La pomme Ariane a investi les salons de la Questure de l'Assemblée Nationale en novembre dernier, pour une présentation-dégustation.

C'est avec satisfaction que Jacques Remiller, Président du groupe d'études Fruits et Légumes à l'Assemblée nationale, a accueilli les responsables de la pomme Ariane dans les salons de la Questure, en soulignant qu'après les « épluchures » et la récente réunion de début de campagne tenue dans ces mêmes lieux avec l'Anpp, « Ariane s'inscrit comme une naissance ». Un bref bilan de début de campagne montre que la pomme s'offre de meilleurs horizons que l'année dernière à la même époque grâce aux accords signés avec la grande distribution sur la réduction des marges, une profession qui est mieux organisée et des marchés qui se réouvrent à l'image de l'Algérie, la Russie et certains pays de l'Est. La mauvaise nouvelle était tombée la veille avec la demande expresse émanant du ministère s'agissant du remboursement des plans de campagnes émanant de la période 1992-1998. A l'heure où nous écrivions ces lignes, nous n'avions pas d'information précise sur la réunion d'urgence demandée par le Président du Groupe d'Etudes Fruits et Légumes à l'Assemblée nationale, au Ministre Bruno Le Maire fraîchement reconduit dans ses fonctions.

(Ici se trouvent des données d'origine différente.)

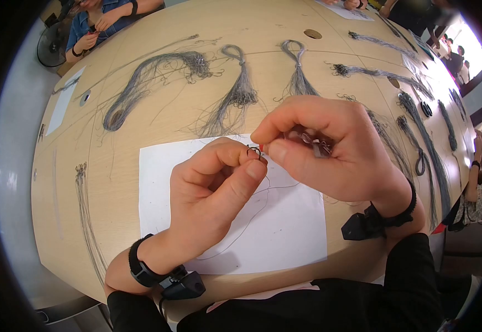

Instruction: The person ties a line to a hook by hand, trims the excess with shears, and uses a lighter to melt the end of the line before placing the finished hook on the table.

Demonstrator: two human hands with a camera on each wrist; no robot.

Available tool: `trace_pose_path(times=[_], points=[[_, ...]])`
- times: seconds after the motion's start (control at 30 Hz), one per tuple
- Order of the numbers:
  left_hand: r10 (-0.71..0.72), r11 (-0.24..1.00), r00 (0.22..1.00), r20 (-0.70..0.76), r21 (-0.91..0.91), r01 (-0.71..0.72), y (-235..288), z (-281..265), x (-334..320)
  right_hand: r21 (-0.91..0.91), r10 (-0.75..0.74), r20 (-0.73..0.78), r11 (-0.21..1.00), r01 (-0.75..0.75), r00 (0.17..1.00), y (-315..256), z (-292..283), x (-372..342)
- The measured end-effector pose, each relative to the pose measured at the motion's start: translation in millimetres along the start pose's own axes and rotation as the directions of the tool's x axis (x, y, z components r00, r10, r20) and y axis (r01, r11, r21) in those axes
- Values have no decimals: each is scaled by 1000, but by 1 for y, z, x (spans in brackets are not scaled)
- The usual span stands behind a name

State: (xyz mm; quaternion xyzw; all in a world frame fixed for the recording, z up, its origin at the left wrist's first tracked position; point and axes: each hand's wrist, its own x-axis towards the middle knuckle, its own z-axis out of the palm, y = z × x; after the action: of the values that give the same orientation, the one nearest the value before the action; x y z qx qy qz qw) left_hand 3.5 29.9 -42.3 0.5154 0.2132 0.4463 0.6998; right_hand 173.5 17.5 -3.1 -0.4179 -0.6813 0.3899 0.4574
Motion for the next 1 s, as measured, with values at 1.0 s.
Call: trace_pose_path(times=[1.0], points=[[187,980,982,-24,70,-185,7,-6,2,-182,-32,-38,983,24,999,-1,3,-3]])
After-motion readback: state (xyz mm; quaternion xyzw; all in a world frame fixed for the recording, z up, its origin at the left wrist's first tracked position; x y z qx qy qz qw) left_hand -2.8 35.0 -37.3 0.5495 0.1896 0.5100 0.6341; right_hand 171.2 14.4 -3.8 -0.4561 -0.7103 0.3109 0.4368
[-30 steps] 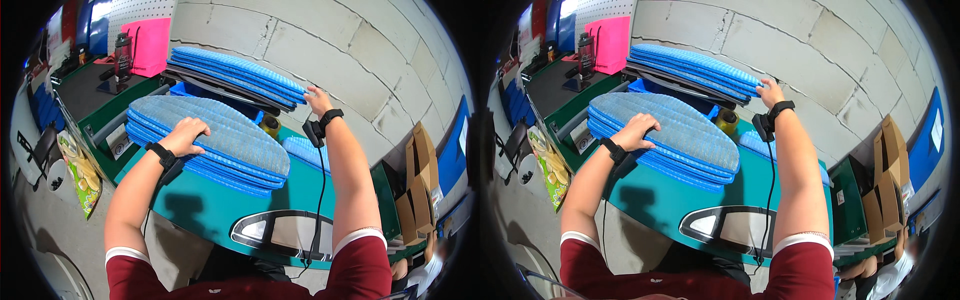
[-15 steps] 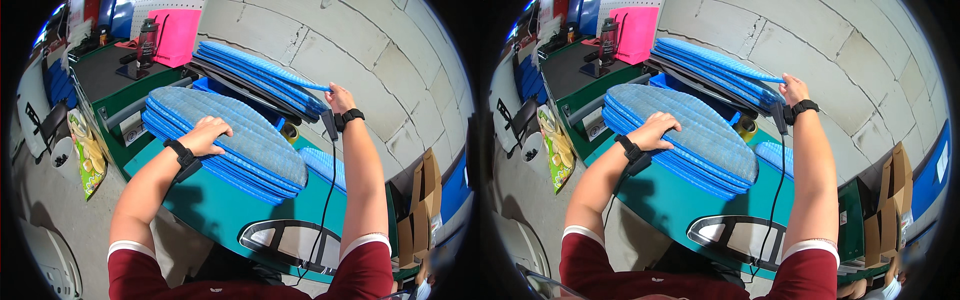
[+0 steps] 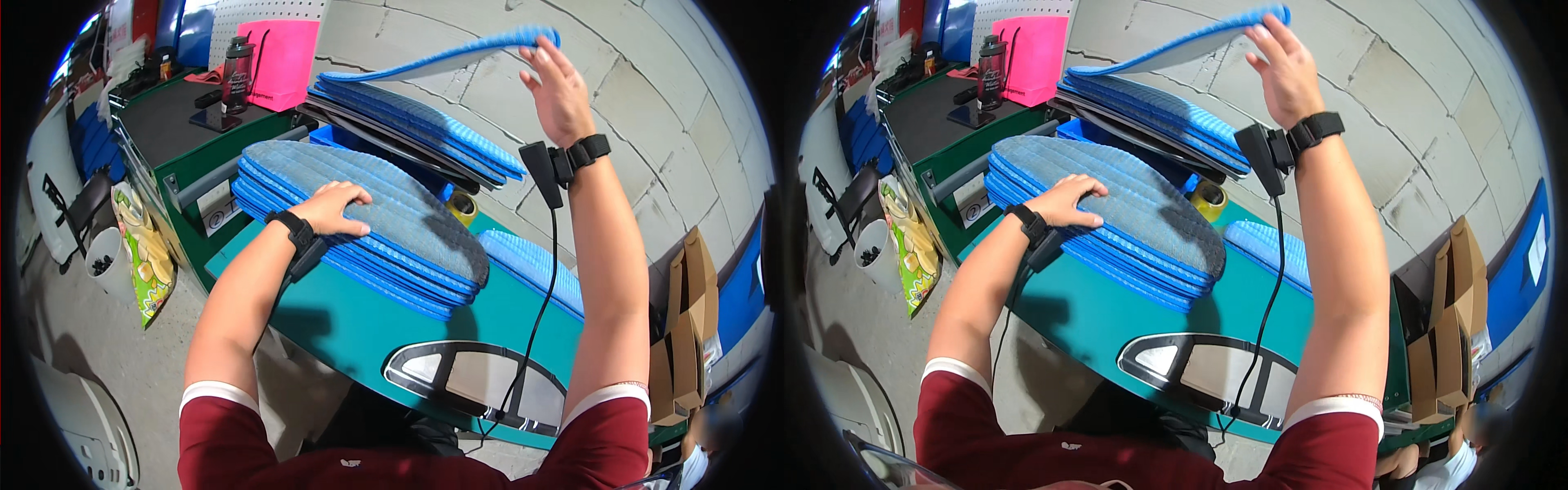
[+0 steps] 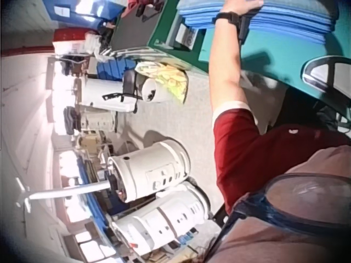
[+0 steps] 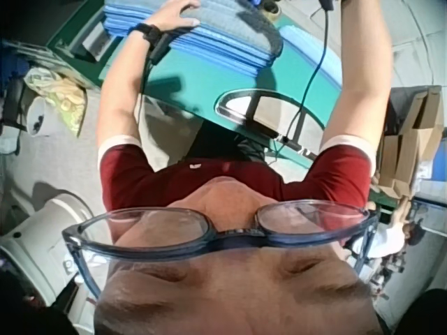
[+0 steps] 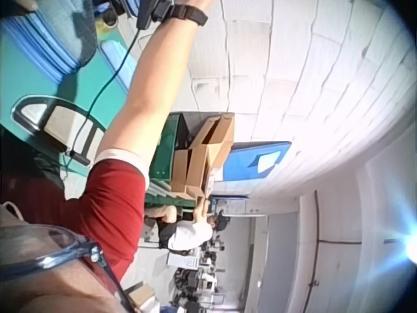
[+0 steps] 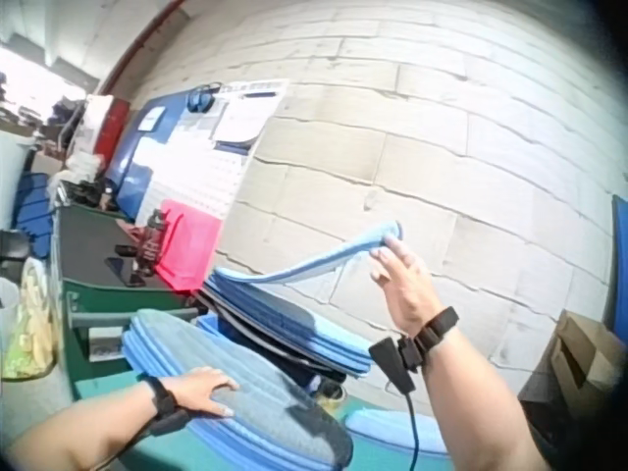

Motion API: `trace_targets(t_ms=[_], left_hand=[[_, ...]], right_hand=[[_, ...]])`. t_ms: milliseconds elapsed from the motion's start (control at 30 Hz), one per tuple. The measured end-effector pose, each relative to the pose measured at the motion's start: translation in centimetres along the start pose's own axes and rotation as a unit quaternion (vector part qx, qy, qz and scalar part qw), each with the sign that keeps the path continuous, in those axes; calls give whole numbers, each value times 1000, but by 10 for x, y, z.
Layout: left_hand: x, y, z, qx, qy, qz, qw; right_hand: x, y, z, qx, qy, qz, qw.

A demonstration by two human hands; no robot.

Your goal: Applying clear adhesive sheets to blue mop pads on a workbench.

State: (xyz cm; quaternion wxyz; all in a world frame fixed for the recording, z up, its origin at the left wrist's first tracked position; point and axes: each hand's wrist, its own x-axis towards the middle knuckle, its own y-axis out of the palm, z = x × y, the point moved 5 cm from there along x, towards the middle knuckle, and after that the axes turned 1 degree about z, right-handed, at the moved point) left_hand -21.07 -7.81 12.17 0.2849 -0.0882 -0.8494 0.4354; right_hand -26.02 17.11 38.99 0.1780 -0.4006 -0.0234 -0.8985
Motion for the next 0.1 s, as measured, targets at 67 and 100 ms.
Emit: trace_targets(t_ms=[67, 100], left_hand=[[7, 0, 5, -52, -57, 12, 997], [13, 2, 10, -189, -117, 20, 975]], right_hand=[[-9, 23, 41, 27, -54, 87, 994], [-19, 34, 62, 21, -97, 159, 982]])
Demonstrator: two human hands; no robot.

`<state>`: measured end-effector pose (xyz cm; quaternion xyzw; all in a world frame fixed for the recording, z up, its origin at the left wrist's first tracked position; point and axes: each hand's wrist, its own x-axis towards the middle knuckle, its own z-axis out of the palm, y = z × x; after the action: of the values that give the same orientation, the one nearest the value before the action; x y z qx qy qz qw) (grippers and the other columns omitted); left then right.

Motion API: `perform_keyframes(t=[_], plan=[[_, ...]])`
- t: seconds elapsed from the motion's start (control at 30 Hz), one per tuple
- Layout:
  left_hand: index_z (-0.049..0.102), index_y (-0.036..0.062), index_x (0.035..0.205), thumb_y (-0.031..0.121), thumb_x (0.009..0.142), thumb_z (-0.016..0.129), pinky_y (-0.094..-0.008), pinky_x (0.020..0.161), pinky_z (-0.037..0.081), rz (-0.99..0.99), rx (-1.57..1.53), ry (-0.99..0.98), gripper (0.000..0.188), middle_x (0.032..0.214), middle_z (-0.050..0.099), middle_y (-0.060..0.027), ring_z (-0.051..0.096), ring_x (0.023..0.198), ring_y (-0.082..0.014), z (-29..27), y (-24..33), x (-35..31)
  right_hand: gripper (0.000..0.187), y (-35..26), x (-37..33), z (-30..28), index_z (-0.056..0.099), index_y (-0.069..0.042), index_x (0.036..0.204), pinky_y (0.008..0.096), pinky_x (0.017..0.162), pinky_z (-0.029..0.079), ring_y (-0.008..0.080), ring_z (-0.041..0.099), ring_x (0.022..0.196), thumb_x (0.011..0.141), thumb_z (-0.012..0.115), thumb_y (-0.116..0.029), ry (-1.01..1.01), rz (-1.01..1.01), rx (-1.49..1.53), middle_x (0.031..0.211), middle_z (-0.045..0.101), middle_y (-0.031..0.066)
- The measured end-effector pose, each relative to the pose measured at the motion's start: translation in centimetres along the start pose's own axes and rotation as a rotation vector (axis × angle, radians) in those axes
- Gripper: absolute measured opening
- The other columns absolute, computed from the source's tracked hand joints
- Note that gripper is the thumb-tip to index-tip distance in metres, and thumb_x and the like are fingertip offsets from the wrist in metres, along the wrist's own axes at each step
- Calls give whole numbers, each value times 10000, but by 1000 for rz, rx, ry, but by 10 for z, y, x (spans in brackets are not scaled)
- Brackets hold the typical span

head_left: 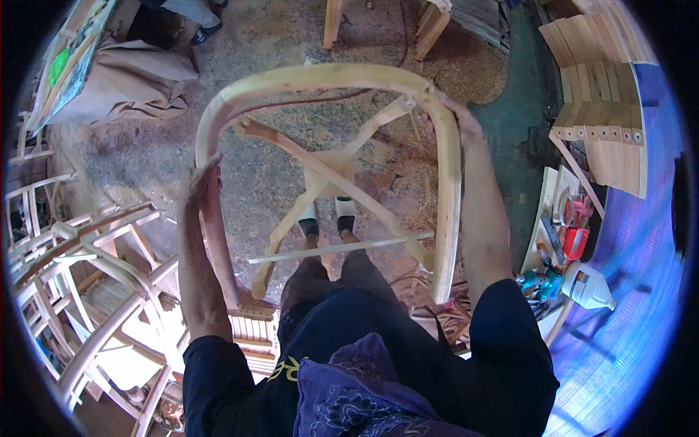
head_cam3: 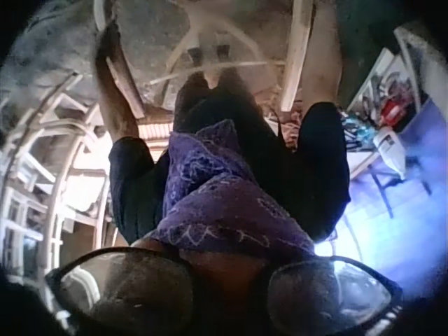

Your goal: Applying wood glue and assembling the curved components of a chair frame.

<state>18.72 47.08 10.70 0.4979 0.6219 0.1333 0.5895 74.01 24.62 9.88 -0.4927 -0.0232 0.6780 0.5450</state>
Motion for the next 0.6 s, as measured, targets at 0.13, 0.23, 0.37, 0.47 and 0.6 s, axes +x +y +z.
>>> perform_keyframes(t=[0.13,0.23,0.37,0.47,0.6], plan=[[569,65,1073,397,820,764,-284,440,451,12,-38,-4,461,678,536,0,534,505,-128,6,19,16,516,-23,16,-9,553,10,1243,374,627,575,253,656,782,927,636,-389,34,-88,-102,942,652,155],[578,61,1077,412,807,777,-273,427,435,-12,-6,-13,486,669,531,9,519,479,-116,11,22,22,532,-18,26,-17,545,4,1253,365,633,579,238,658,773,901,677,-372,56,-95,-121,934,649,155],[580,58,1074,400,804,781,-274,427,437,10,19,18,480,665,532,8,517,474,-116,17,15,16,546,7,36,-34,540,-17,1269,348,634,583,224,658,742,877,710,-356,44,19,-96,926,652,146],[578,62,1073,384,809,778,-274,429,442,7,26,11,462,667,534,3,520,476,-119,15,4,25,556,21,47,-52,549,-21,1256,345,633,584,224,659,724,854,735,-357,45,33,-122,916,654,141],[574,53,1069,376,815,772,-277,435,451,-10,67,16,456,677,541,-6,533,489,-125,6,-7,32,569,31,52,-43,559,-16,1237,342,627,581,223,659,713,834,752,-369,96,-19,-115,889,655,135]])
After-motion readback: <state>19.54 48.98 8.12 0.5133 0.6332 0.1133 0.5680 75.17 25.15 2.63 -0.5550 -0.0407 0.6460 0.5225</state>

Pour Philippe Massardier, Président de Pomalia, « Ariane est une pomme innovante qui apporte du dynamisme au niveau de la profession. « Pomalia et Ariane sont le fruit d'une filière qui regroupe les producteurs, les pépiniéristes et les metteurs en marché. Cela représente 450 hectares de vergers répartis dans tous les bassins de production du Val de Loire au Sud-ouest et jusque dans le Sud-est ».

Les remerciements sont allés à Jacques Remiller pour son accueil au palais Bourbon et aux travaux de l'Inra qui ont permis aujourd'hui d'obtenir « des pommes à faibles intrants comme Ariane », a soulignée Hélène Lucas, Chef de département Génétique et amélioration des plantes à l'Inra. « Ariane, c'est l'Origine France », a précisé Daniel Sauvaitre. Pour Philippe Massardier, « il s'agit d'une nouveauté qui se met au service de l'Anpp, au sein d'une gamme de pommes qui est déjà large ». Autrement dit un challenge pour que cette « nouvelle » variété participe au maintien d'une production fruitière en France.